一方で、治療費や休業補償については認められなかった。
「私からすれば、形式論だとは思いますが、依田さんは身体的な不調が出ていたものの病院に行くのを我慢してしまったことから、裁判所はX氏による行為と依田さんの症状の因果関係を認めませんでした」(平井弁護士)
「厳しい、野蛮な言葉が飛び交う職場、慣れて何も思わなくなっていたが…」
会見に出席した依田さんは、今回訴訟を起こした経緯を次のように振り返る。
「今日、取材に来ているメディアの皆さんはご存じかと思いますが、急いで仕事を進めていく中で、厳しい、野蛮な言葉が飛び交う職場が、この業界には多いと思います。
私も若いころから、こうした業界に慣れてはいたので、仕事を通じて、厳しい言葉を投げかけられることについては、何も思わなくなっていました。
しかし、他の皆さんも見ているメールで断罪されたり、一方的に『あなたが悪い』と言いふらされたりしたのは初めてのことでした」
こうしたX氏からの行為について、依田さんは第三者に相談したり、無料の弁護士相談を利用。
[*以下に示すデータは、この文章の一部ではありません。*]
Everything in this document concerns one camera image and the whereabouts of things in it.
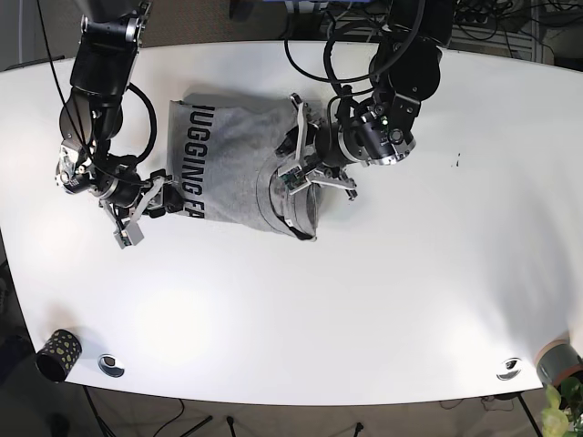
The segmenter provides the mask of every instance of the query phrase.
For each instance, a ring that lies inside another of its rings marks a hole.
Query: white tabletop
[[[316,74],[322,49],[291,45]],[[338,76],[361,74],[374,51],[339,44]],[[532,356],[568,326],[576,344],[583,332],[583,75],[456,52],[441,66],[414,153],[392,168],[351,166],[360,196],[332,192],[317,242],[166,216],[144,218],[146,239],[125,250],[92,196],[56,187],[48,65],[0,75],[0,228],[35,347],[70,329],[84,352],[68,381],[205,401],[375,404],[538,387]],[[56,65],[67,95],[71,67]],[[165,165],[169,101],[189,91],[332,96],[279,43],[144,50],[132,81],[158,112],[143,175]],[[114,151],[136,153],[147,111],[127,94],[124,112]],[[103,353],[123,361],[122,378],[101,373]],[[525,369],[499,381],[511,357]]]

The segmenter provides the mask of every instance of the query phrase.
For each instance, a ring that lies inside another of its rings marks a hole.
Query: cable
[[[454,405],[453,407],[444,407],[444,405],[441,403],[443,401],[440,401],[439,402],[439,406],[441,408],[443,408],[444,410],[448,410],[449,411],[449,410],[453,410],[454,408],[457,408],[458,406],[460,406],[463,401],[465,401],[465,399],[460,399],[459,402],[456,405]]]
[[[533,38],[535,41],[537,41],[539,44],[541,44],[542,46],[544,46],[544,47],[548,48],[548,49],[551,51],[551,53],[553,54],[553,56],[554,56],[554,57],[557,57],[557,55],[555,55],[555,50],[553,50],[553,47],[549,46],[548,44],[545,44],[545,43],[543,43],[543,42],[542,42],[540,39],[536,38],[534,35],[532,35],[532,34],[529,34],[528,32],[526,32],[526,31],[524,31],[524,30],[522,30],[522,29],[521,29],[521,30],[519,30],[518,32],[519,32],[519,33],[521,33],[521,34],[524,34],[524,35],[526,35],[526,36],[530,36],[530,37],[531,37],[531,38]]]
[[[140,162],[143,162],[148,157],[148,155],[152,153],[152,150],[154,149],[154,143],[156,143],[156,136],[158,135],[158,121],[156,120],[156,110],[154,109],[154,106],[152,105],[152,102],[150,102],[148,96],[146,96],[141,89],[139,89],[132,83],[129,84],[128,89],[136,96],[138,96],[142,100],[142,102],[144,102],[144,105],[146,105],[146,108],[148,109],[150,128],[149,139],[146,148],[141,153],[141,155],[138,156],[137,164],[139,164]]]
[[[537,423],[535,422],[535,418],[532,417],[532,414],[530,413],[530,410],[528,409],[527,403],[522,398],[522,393],[519,393],[518,394],[518,400],[520,401],[520,405],[522,405],[523,410],[527,414],[528,420],[530,421],[530,424],[532,425],[532,428],[535,430],[535,433],[537,434],[537,437],[543,437],[542,432],[540,431],[540,429],[538,428]]]
[[[330,18],[330,24],[328,25],[328,30],[326,30],[326,37],[330,38],[330,30],[332,29],[333,32],[336,32],[336,19],[328,9],[326,9],[325,15]]]
[[[158,430],[157,430],[156,432],[154,432],[154,435],[153,435],[152,437],[156,437],[156,436],[159,434],[159,432],[160,432],[160,431],[162,431],[162,430],[163,430],[164,428],[166,428],[168,425],[170,425],[171,423],[173,423],[175,420],[177,420],[177,419],[178,419],[178,418],[179,418],[179,417],[180,417],[180,416],[181,416],[181,415],[184,413],[184,410],[185,410],[185,407],[184,407],[184,402],[182,401],[182,399],[179,399],[179,401],[180,401],[180,405],[182,406],[182,410],[180,410],[180,413],[179,413],[179,415],[178,415],[178,416],[176,416],[176,417],[175,417],[175,418],[173,418],[173,419],[170,419],[169,421],[167,421],[166,423],[164,423],[162,426],[160,426],[160,427],[158,428]]]
[[[93,400],[91,399],[91,395],[89,394],[89,389],[87,388],[86,385],[83,386],[83,391],[85,392],[85,397],[87,398],[87,402],[89,402],[89,407],[91,407],[91,411],[93,412],[93,415],[95,416],[95,420],[97,421],[97,425],[99,425],[99,429],[103,433],[103,436],[104,437],[116,437],[116,434],[114,434],[111,431],[111,429],[109,429],[109,427],[107,426],[105,421],[103,419],[101,419],[101,417],[99,416],[99,413],[97,412],[97,408],[95,408],[95,404],[93,403]]]
[[[514,55],[512,55],[512,47],[510,47],[510,40],[508,39],[508,32],[506,31],[506,27],[502,26],[502,30],[504,31],[504,36],[506,37],[506,47],[508,47],[508,54],[512,59],[514,59]]]
[[[307,71],[303,70],[300,66],[298,66],[293,61],[292,54],[290,53],[290,45],[289,45],[288,38],[285,38],[283,40],[283,47],[285,48],[285,55],[287,56],[288,61],[290,61],[291,66],[293,66],[299,73],[301,73],[302,75],[304,75],[312,80],[318,81],[318,82],[323,82],[326,84],[332,84],[332,83],[351,84],[354,82],[360,82],[362,80],[370,79],[372,77],[375,77],[375,76],[378,76],[378,75],[384,73],[391,66],[393,66],[393,64],[395,62],[397,62],[401,58],[401,56],[404,54],[404,52],[409,48],[411,43],[413,43],[413,40],[417,36],[417,33],[419,32],[419,28],[421,27],[421,21],[423,20],[424,9],[425,9],[425,0],[419,0],[419,6],[417,7],[417,15],[415,17],[413,28],[407,34],[406,39],[399,46],[399,48],[394,53],[394,55],[383,66],[381,66],[378,70],[373,71],[372,73],[369,73],[368,75],[363,75],[363,76],[358,76],[358,77],[349,77],[346,79],[337,79],[337,80],[331,80],[331,79],[328,79],[327,77],[319,77],[319,76],[312,75],[312,74],[308,73]]]
[[[46,55],[48,57],[49,64],[51,65],[51,71],[53,72],[53,78],[55,79],[55,83],[56,83],[56,90],[58,91],[59,97],[61,97],[61,103],[63,104],[63,107],[65,108],[66,114],[69,117],[69,121],[71,122],[71,126],[73,127],[73,130],[77,134],[77,138],[81,139],[81,136],[77,132],[77,127],[75,126],[75,123],[73,123],[73,118],[71,117],[71,113],[69,112],[69,108],[66,106],[65,98],[63,97],[63,92],[61,91],[61,86],[58,84],[58,78],[56,77],[56,71],[55,71],[55,65],[53,64],[53,57],[51,56],[51,50],[48,47],[48,39],[46,38],[45,20],[43,19],[43,11],[40,7],[40,0],[36,0],[36,7],[38,7],[38,15],[40,17],[40,26],[43,30],[43,36],[45,38]]]
[[[346,8],[346,10],[344,12],[342,12],[340,15],[338,15],[335,19],[332,18],[333,21],[331,21],[331,23],[328,25],[328,30],[326,31],[326,36],[328,38],[330,38],[330,32],[332,30],[332,27],[333,27],[334,30],[336,30],[336,23],[338,21],[340,21],[341,18],[343,18],[344,16],[346,16],[346,14],[348,14],[350,12],[350,8],[351,7],[353,7],[353,2],[350,2],[348,4],[348,7]]]
[[[371,88],[365,89],[364,91],[359,91],[357,93],[344,94],[341,96],[334,96],[330,99],[330,101],[328,102],[328,106],[326,107],[326,119],[328,120],[328,128],[330,129],[330,139],[329,139],[329,143],[328,143],[329,150],[332,150],[332,134],[333,134],[333,130],[332,130],[332,103],[334,103],[334,101],[338,100],[338,99],[343,99],[343,98],[347,98],[347,97],[363,96],[364,94],[368,94],[372,91],[374,91],[374,86]]]
[[[480,398],[480,402],[482,403],[482,408],[485,412],[513,412],[514,411],[514,400],[510,400],[512,403],[512,408],[510,410],[506,410],[504,408],[488,408],[486,407],[486,402],[488,402],[487,396]]]
[[[338,96],[340,96],[343,92],[342,85],[336,83],[338,81],[338,77],[336,77],[336,74],[334,73],[334,68],[332,67],[332,49],[334,47],[334,44],[336,43],[337,39],[340,36],[354,29],[358,29],[359,27],[364,27],[367,25],[368,23],[363,20],[343,25],[340,29],[336,30],[332,36],[328,38],[328,41],[326,41],[326,46],[324,47],[323,51],[324,71],[326,72],[326,76],[328,77],[328,79],[331,81],[330,85],[332,86],[332,89]]]
[[[479,38],[477,36],[473,36],[467,30],[465,30],[460,23],[455,22],[455,25],[457,25],[457,27],[459,27],[459,30],[464,32],[467,36],[469,36],[472,39],[475,39],[475,41],[487,41],[488,39],[492,39],[496,35],[496,33],[498,32],[498,20],[496,20],[496,19],[495,19],[496,27],[495,27],[494,31],[492,32],[492,34],[488,35],[486,38]]]

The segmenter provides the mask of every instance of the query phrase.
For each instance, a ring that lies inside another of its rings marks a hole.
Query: floor
[[[42,0],[47,32],[54,55],[74,56],[80,14],[73,0]],[[144,37],[145,46],[197,42],[274,39],[285,24],[279,3],[257,4],[247,23],[230,21],[229,0],[156,0]],[[555,43],[568,35],[551,35]],[[568,44],[553,47],[561,50]],[[36,57],[45,57],[36,24]],[[0,262],[4,261],[0,239]],[[0,281],[0,290],[6,285]],[[0,344],[10,334],[26,335],[15,293],[8,294],[0,312]],[[97,409],[118,437],[151,437],[161,424],[180,412],[178,400],[91,389]],[[545,406],[542,391],[524,393],[539,420]],[[229,436],[227,415],[235,418],[240,437],[352,437],[357,422],[361,437],[467,436],[530,437],[532,430],[519,402],[494,399],[428,402],[368,407],[277,407],[185,401],[183,415],[159,434],[179,436],[207,415],[214,420],[196,432],[200,437]],[[10,436],[50,436],[47,418],[61,413],[71,422],[70,436],[99,436],[84,393],[74,384],[55,385],[37,372],[31,355],[0,383],[0,431]]]

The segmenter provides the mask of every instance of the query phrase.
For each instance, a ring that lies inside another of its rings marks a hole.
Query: black cup
[[[81,355],[81,343],[68,330],[56,330],[36,353],[36,367],[52,382],[63,382]]]
相談した弁護士全員が「このような事案はめったにない」と口を揃えたという。
「私にとって、これらのメールは2度と見たくないもので、消去してしまおうかと何度も思いました。
ですが、私と同じような目に遭い、泣き寝入りしている人も多いと思います。そういう人たちに対して同じようなパワハラが行われないよう、抑止力の一端を担えればと訴訟に至りました」(依田さん)
今後、今回の判決で認められなかった治療費や休業補償を求め控訴するかどうかは、現時点では未定としている。
なお、朝日新聞出版は弁護士JPニュース編集部の取材に対し「当社の主張が一部認められなかったものと認識しています。 今後、判決内容を慎重に精査し、引き続き真摯に対応してまいります」(担当者)と回答している。